Ad Haiti gli Scout sono abituati ad affrontare le difficoltà e le catastrofi naturali. E lo hanno dimostrato ancora una volta, misurandosi con un nemico insidioso e formidabile come il Coronavirus.

Per combatterlo, hanno scelto due tra le armi più potenti a loro disposizione: l’acqua e il sapone.

Dallo scorso 8 marzo, indossando uniformi color kaki e fazzoletti colorati, gli Scout hanno iniziato a posizionarsi in decine di postazioni agli angoli delle strade intorno alla capitale Port-au-Prince con lavandini portatili, che collegano all’approvvigionamento idrico di una scuola o di una chiesa, o a un semplice secchio d’acqua.

Per attirare la gente e invitarla a venire a lavarsi le mani, a volte suonano una canzone orecchiabile del cantante haitiano Jean Jean Roosevelt, accompagnata da testi che incoraggiano a seguire semplici misure igieniche per affrontare l’epidemia.

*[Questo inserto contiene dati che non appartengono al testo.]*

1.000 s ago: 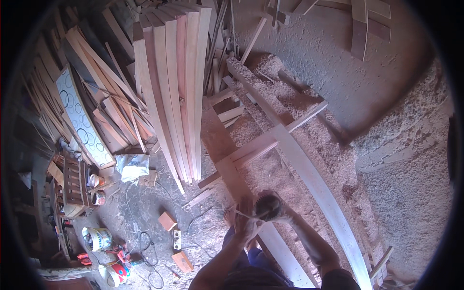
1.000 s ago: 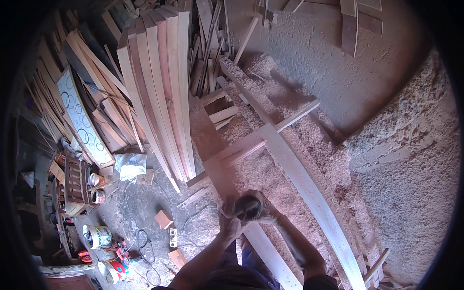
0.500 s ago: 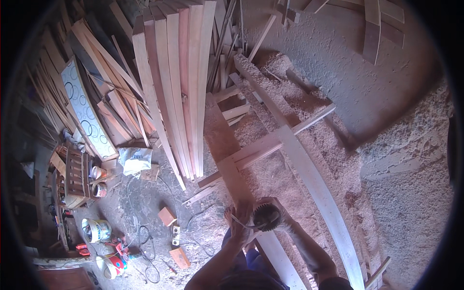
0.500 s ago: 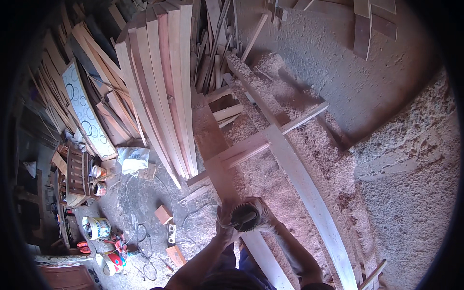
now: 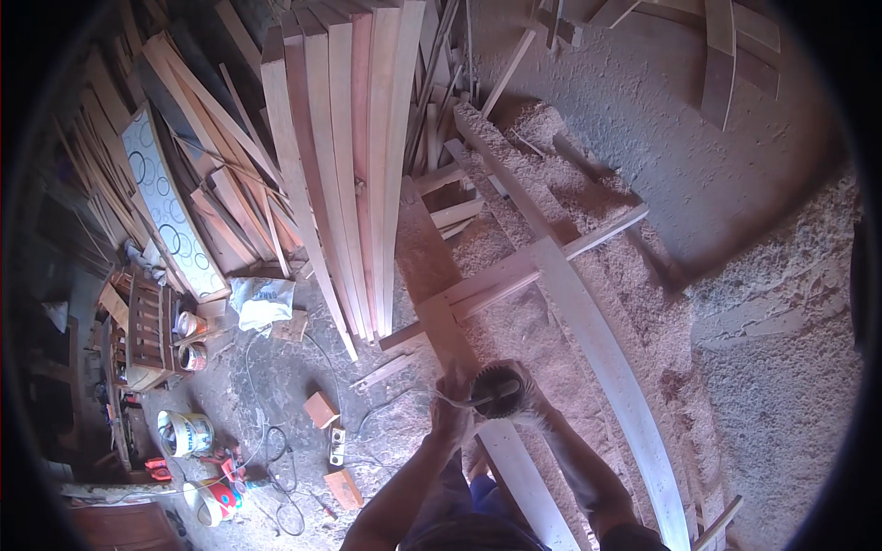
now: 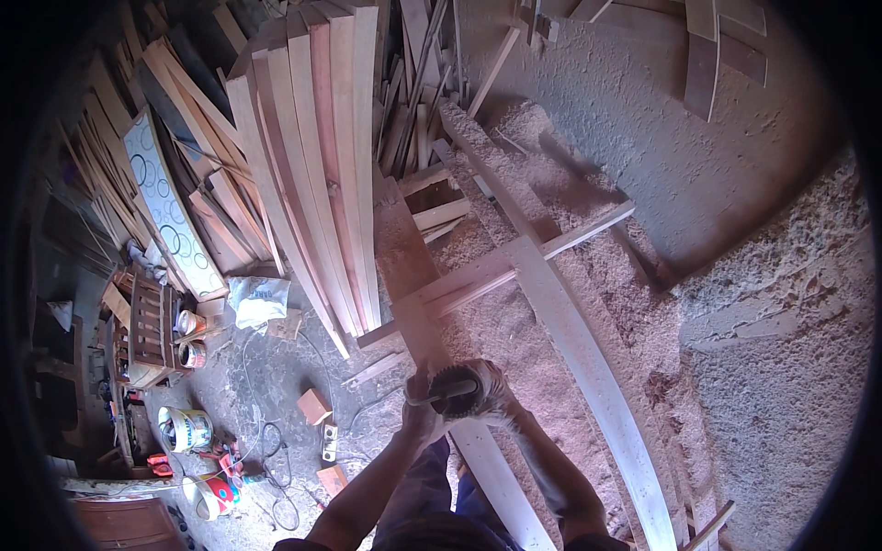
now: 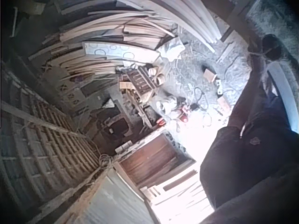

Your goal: The person uses a wood router to shape the edges of a wooden frame, then turns the frame over and unplugs the tool.

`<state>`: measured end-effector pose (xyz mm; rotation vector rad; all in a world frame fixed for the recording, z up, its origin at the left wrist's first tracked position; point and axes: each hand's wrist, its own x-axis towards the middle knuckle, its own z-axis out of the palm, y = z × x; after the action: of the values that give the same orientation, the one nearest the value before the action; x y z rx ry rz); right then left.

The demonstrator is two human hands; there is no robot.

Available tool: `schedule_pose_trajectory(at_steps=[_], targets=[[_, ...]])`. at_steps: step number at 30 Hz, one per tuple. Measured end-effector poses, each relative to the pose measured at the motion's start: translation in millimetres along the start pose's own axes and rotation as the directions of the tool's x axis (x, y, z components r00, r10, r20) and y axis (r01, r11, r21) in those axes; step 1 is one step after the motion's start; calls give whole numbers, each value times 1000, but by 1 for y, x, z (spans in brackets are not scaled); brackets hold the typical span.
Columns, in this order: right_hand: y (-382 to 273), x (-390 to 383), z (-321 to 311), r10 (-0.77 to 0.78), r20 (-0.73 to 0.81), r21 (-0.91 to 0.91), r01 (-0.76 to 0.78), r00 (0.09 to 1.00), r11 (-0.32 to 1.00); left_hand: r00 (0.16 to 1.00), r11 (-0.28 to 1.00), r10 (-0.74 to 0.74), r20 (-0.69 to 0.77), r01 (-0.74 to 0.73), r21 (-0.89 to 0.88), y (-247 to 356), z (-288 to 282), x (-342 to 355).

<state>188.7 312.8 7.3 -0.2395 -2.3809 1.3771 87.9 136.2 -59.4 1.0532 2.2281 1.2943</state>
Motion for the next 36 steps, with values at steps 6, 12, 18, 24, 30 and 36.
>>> schedule_pose_trajectory(at_steps=[6, 12, 18, 24, 30, 36], targets=[[17, -5, 0, 122, 28, 234, -125, 992, 964, 946, 939, 167, 279, -238, 247, 18, -47, 44], [28, -16, 17, 213, 20, 406, -203, 977, 891, 847, 921, 311, -430, -158, 356, -27, -71, 163], [61, -37, 28, 395, 97, 626, -364, 914, 689, 985, 985, -162, -66, 157, -77, -36, -61, 190], [80, -22, 40, 402, 140, 541, -410, 905, 735, 973, 972, -203, -109, 186, -145, -79, -56, 191], [68, 1, 41, 514, 68, 658, -426, 855, 622, 996, 995, -80, -46, 82, 57, -44, -63, 188], [78, 28, 49, 492, 25, 712, -361, 870, 602, 982, 996, -86, 166, 83, 28, -61, -74, 183]])
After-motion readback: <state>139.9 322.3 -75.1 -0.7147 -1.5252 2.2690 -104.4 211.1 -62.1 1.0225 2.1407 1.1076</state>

“L’obiettivo è quello di sviluppare buone abitudini negli haitiani”, ha dichiarato all’agenzia Reuters Emmanuel Paul, 42 anni, leader Scout per la regione occidentale di Haiti.

Questa iniziativa è fondamentale per contenere la diffusione del virus perché, anche con le migliori intenzioni, la maggior parte degli haitiani non ha acqua corrente né proprie cisterne da cui attingerla e deve acquistarla o, se non può permetterselo, utilizzare sorgenti in cui l’acqua è spesso contaminata.

Il municipio di Port-au-Prince ha iniziato a installare qualche postazione per il lavaggio delle mani nelle piazze e all’ingresso di alcuni mercati pubblici, e via via altre postazioni si sono diffuse anche in molte parti di Haiti.

Attualmente più di 100 Scout sono impegnati per andare porta a porta nelle comunità di Port-au-Prince, Delmas e Petion-Ville e diffondere le buone pratiche igieniche. L’obiettivo ora è essere d’esempio e stimolare le comunità locali a riunirsi per acquistare altri lavandini portatili e richiedere alle persone che attraversano il loro quartiere di lavarsi le mani con il sapone. Nella consapevolezza, per dirla con le parole di Emmanuel, che “in questo momento, tutti i Paesi hanno problemi e nessuno dall’estero verrà a salvarci”.